Amazon alerts on North Korean IT breach, halts 1,800+ applicants
Amazon, the US tech giant, has prevented over 1,800 North Koreans from joining its workforce, citing their attempts to secure remote IT positions. North Korea is recognized for dispatching IT workers overseas to generate income and covertly transfer funds back to the nation. Amazon stated that the efforts are indicative of a broader global issue and are not confined to a single company. In a LinkedIn post last week, Amazon’s Chief Security Officer Stephen Schmidt stated that North Korean workers had been “attempting to secure remote IT jobs with companies worldwide, particularly in the US.” He stated that the company had experienced nearly a one-third increase in such applications over the past year.
Schmidt states that numerous workers utilize “laptop farms” — computers situated in the United States yet operated remotely from abroad.

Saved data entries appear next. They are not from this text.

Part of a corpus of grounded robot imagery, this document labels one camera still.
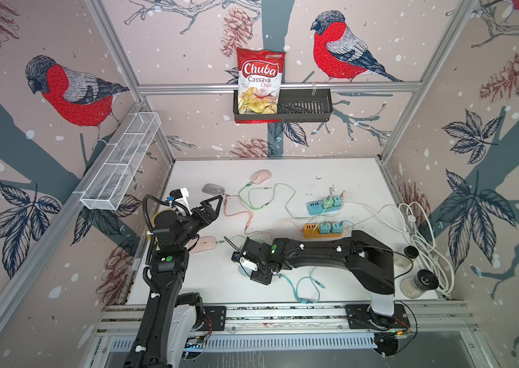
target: leaf illustration
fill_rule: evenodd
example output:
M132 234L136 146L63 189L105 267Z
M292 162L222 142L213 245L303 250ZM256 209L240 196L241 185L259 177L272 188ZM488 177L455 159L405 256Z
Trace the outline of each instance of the leaf illustration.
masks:
M504 117L499 116L498 118L494 118L491 121L489 121L488 124L486 124L486 127L484 127L484 129L482 130L482 138L490 138L494 134L494 132L497 131L497 128L499 124L502 122L503 118Z
M17 225L20 216L27 217L27 209L15 207L0 213L0 238L8 235Z
M480 198L480 205L485 210L517 227L515 213L509 202L502 195L492 189L484 189L480 191L478 198Z
M467 181L462 179L461 176L455 173L451 173L445 169L445 177L447 178L447 183L454 191L454 193L462 197L470 194L470 185Z
M471 232L472 228L468 213L463 213L449 227L449 254L451 255L451 261L454 264L454 271L458 270L460 264L462 264L468 256Z
M475 164L478 161L480 161L484 155L486 154L486 146L484 144L481 144L477 146L470 155L470 159L468 160L469 164Z
M31 202L27 193L23 192L19 188L6 186L2 182L0 182L0 192L6 201L19 207L24 207Z
M466 110L466 125L468 128L470 128L472 133L474 133L474 136L480 138L480 132L482 131L482 119L480 119L478 114Z
M49 219L42 210L32 207L31 208L31 235L33 239L39 241L43 233L49 227Z
M45 195L37 200L39 209L47 213L59 213L61 206L54 198L49 195Z
M466 202L468 202L467 198L457 195L447 198L441 204L440 217L437 218L437 221L453 223L463 213L468 213Z
M8 233L2 248L2 264L10 278L27 258L30 240L29 218L26 212L21 211L17 216L16 226Z
M92 212L87 207L82 207L79 211L78 218L76 219L76 226L74 228L74 241L75 244L82 240L90 228L92 227Z
M130 194L125 194L118 210L113 211L116 217L127 217L139 208L141 201Z
M92 210L92 224L106 235L118 235L121 230L118 219L109 210Z
M284 123L283 122L269 122L268 123L268 132L274 137L274 139L278 138L280 134L284 131Z
M307 134L298 122L285 122L284 134L294 143L302 144L308 147Z
M466 153L472 151L474 147L478 145L478 141L475 139L464 139L457 141L450 151L454 151L457 153Z
M478 203L473 203L470 211L472 219L472 236L489 262L492 262L492 253L497 244L497 235L488 215L488 211Z
M474 132L464 122L452 122L441 129L445 130L447 134L455 138L473 138Z

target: metal vent grille
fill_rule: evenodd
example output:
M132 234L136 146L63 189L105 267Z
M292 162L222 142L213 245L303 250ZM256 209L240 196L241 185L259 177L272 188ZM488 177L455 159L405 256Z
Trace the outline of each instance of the metal vent grille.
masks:
M112 341L110 352L114 353L116 351L129 351L131 350L131 346L133 346L134 341L135 337L115 337Z
M115 143L106 162L82 195L80 201L87 208L118 209L160 123L156 113L137 113L133 116L127 130Z
M227 353L260 350L373 349L373 333L212 335L205 351ZM185 349L199 351L200 348Z

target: wire mesh shelf
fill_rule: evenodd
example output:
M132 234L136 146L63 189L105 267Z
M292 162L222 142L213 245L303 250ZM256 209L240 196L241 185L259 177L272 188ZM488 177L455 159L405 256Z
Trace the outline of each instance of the wire mesh shelf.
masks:
M80 201L90 210L117 210L147 148L160 128L156 113L137 113L115 143Z

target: aluminum rail
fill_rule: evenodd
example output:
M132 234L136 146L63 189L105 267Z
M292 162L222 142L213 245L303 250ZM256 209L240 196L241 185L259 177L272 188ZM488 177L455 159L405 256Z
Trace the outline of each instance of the aluminum rail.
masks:
M305 88L330 88L335 93L387 93L418 92L422 82L346 82L346 83L282 83L284 90ZM199 95L233 93L235 84L142 84L138 91L142 96Z

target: jar lid
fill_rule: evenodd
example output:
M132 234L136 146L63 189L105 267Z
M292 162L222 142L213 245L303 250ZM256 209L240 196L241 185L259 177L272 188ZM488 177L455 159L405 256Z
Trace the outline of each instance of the jar lid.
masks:
M414 260L415 258L417 258L419 256L419 250L417 249L417 247L413 247L413 246L407 246L403 249L403 253L409 257L410 259Z
M415 276L415 285L421 290L435 290L440 282L430 270L420 270Z

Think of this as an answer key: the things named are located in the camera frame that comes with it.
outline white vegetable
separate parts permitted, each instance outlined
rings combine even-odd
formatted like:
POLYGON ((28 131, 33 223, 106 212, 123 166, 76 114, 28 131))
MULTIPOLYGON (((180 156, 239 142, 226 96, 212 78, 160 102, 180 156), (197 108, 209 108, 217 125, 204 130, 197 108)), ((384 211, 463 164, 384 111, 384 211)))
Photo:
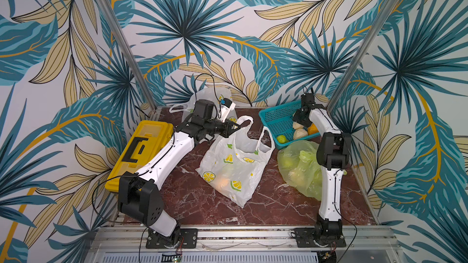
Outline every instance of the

Schmidt cautioned that the problem is not unique to Amazon and “is likely happening at scale across the industry.” He noted that some common red flags included incorrectly formatted phone numbers and questionable academic qualifications. In July, a woman in Arizona received a sentence of more than eight years in prison for operating a laptop farm that assisted North Korean IT workers in securing remote positions at over 300 US companies. Officials stated that the operation generated over $17 million for her and for North Korea.

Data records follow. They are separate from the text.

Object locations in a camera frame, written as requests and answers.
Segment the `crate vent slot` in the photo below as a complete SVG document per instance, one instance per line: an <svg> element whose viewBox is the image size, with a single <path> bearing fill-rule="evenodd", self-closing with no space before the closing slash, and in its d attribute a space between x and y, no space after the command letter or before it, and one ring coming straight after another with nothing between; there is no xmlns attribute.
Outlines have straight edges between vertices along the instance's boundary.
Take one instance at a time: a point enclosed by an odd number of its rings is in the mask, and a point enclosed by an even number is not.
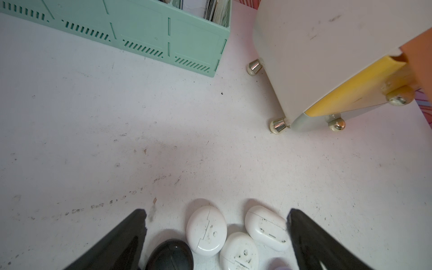
<svg viewBox="0 0 432 270"><path fill-rule="evenodd" d="M163 58L163 52L162 51L149 48L149 47L141 45L139 43L130 42L129 40L123 40L123 41L124 41L124 46L131 49L131 50L138 51L138 52L141 52L144 54L151 54L151 55L154 55L156 57Z"/></svg>
<svg viewBox="0 0 432 270"><path fill-rule="evenodd" d="M40 13L36 10L29 10L28 8L22 7L20 5L15 5L14 3L2 1L2 8L5 10L9 10L10 12L24 14L26 16L33 17L34 19L48 22L45 20L45 14Z"/></svg>
<svg viewBox="0 0 432 270"><path fill-rule="evenodd" d="M197 64L196 62L189 61L189 60L184 59L184 58L179 58L177 56L175 58L176 58L176 60L174 61L174 63L176 63L177 65L181 64L182 66L184 65L185 67L190 67L190 68L193 68L194 70L209 73L208 70L210 69L210 67L207 67L207 66L204 66L201 64Z"/></svg>
<svg viewBox="0 0 432 270"><path fill-rule="evenodd" d="M68 30L71 30L71 31L75 32L75 33L80 33L80 34L83 34L83 35L89 35L89 36L92 36L94 38L99 38L99 39L107 40L108 37L109 37L108 34L105 34L105 33L101 32L101 34L99 35L99 33L100 33L99 31L87 28L87 27L82 26L82 25L75 24L73 22L66 22L65 25L64 25L64 27L66 29L68 29Z"/></svg>

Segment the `chrome cabinet foot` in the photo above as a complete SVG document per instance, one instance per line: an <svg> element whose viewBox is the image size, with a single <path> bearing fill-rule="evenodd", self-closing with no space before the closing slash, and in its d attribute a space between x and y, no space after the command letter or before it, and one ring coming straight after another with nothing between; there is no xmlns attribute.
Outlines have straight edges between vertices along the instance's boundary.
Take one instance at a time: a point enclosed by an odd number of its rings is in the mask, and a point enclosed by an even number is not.
<svg viewBox="0 0 432 270"><path fill-rule="evenodd" d="M285 128L289 127L283 118L276 119L270 123L270 131L274 134L280 134Z"/></svg>
<svg viewBox="0 0 432 270"><path fill-rule="evenodd" d="M263 66L261 65L261 63L258 59L250 62L248 64L248 66L246 67L249 75L251 75L251 76L255 76L262 68L263 68Z"/></svg>
<svg viewBox="0 0 432 270"><path fill-rule="evenodd" d="M345 121L342 118L335 119L333 121L328 122L328 127L332 131L342 131L345 128Z"/></svg>
<svg viewBox="0 0 432 270"><path fill-rule="evenodd" d="M388 103L393 106L403 106L414 100L416 91L409 86L402 86L385 95Z"/></svg>

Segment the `dirt spot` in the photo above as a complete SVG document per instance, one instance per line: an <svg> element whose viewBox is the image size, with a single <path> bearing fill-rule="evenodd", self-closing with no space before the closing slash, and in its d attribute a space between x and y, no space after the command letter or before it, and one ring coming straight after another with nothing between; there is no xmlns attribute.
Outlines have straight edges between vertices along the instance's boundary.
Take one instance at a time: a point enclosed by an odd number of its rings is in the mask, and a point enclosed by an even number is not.
<svg viewBox="0 0 432 270"><path fill-rule="evenodd" d="M13 219L13 220L18 220L18 221L21 221L21 219L20 219L20 214L19 213L16 213L16 216L12 216L11 218Z"/></svg>
<svg viewBox="0 0 432 270"><path fill-rule="evenodd" d="M19 195L19 194L13 196L13 198L12 198L12 201L13 201L14 203L18 203L20 200L21 200L21 195Z"/></svg>
<svg viewBox="0 0 432 270"><path fill-rule="evenodd" d="M85 74L85 73L83 73L83 72L79 72L79 71L77 71L77 73L78 73L78 74L81 74L81 75L83 75L84 77L87 77L87 78L90 77L90 75L87 75L87 74Z"/></svg>
<svg viewBox="0 0 432 270"><path fill-rule="evenodd" d="M103 206L104 206L104 204L100 203L98 205L92 205L91 208L93 209L93 208L98 208L98 207L103 207Z"/></svg>
<svg viewBox="0 0 432 270"><path fill-rule="evenodd" d="M329 22L334 22L334 21L336 21L337 19L339 19L341 16L342 16L342 14L337 15L336 17L333 17L333 18L331 18L331 19L328 20L328 21L329 21Z"/></svg>
<svg viewBox="0 0 432 270"><path fill-rule="evenodd" d="M61 214L51 216L51 218L57 221L61 218Z"/></svg>
<svg viewBox="0 0 432 270"><path fill-rule="evenodd" d="M177 186L177 184L180 182L180 179L181 179L181 175L180 175L180 177L177 179L177 181L174 183L174 186Z"/></svg>
<svg viewBox="0 0 432 270"><path fill-rule="evenodd" d="M75 214L75 213L79 213L80 211L84 211L84 208L81 208L81 209L72 209L71 213Z"/></svg>
<svg viewBox="0 0 432 270"><path fill-rule="evenodd" d="M156 179L153 181L153 183L156 183L157 181L162 180L162 179L165 179L165 178L166 178L165 175L160 176L160 177L156 178Z"/></svg>

Last year, South Korea’s intelligence agency issued a warning that North Korean operatives had exploited LinkedIn to impersonate recruiters. Reports indicate that they focused on South Koreans employed at defense companies to acquire sensitive technological information. “North Korea is actively training cyber personnel and infiltrating key locations worldwide,” stated Hong Min in an interview. “Given Amazon’s business nature, the motive seems largely economic, with a high likelihood that the operation was planned to steal financial assets,” he added.
North Korea’s cyber warfare efforts have origins that trace back to at least the mid-1990s. According to a 2020 US military report, the programme has grown over the years into a cyber unit comprising approximately 6,000 members, referred to as Bureau 121. In November, Washington imposed sanctions on eight individuals accused of being “state-sponsored hackers.” US officials stated that their unlawful actions were executed “to fund the regime’s nuclear weapons programme.” The US Treasury Department has leveled accusations against hackers linked to North Korea, claiming they have stolen over $3 billion in the last three years, primarily through crimes associated with cryptocurrency.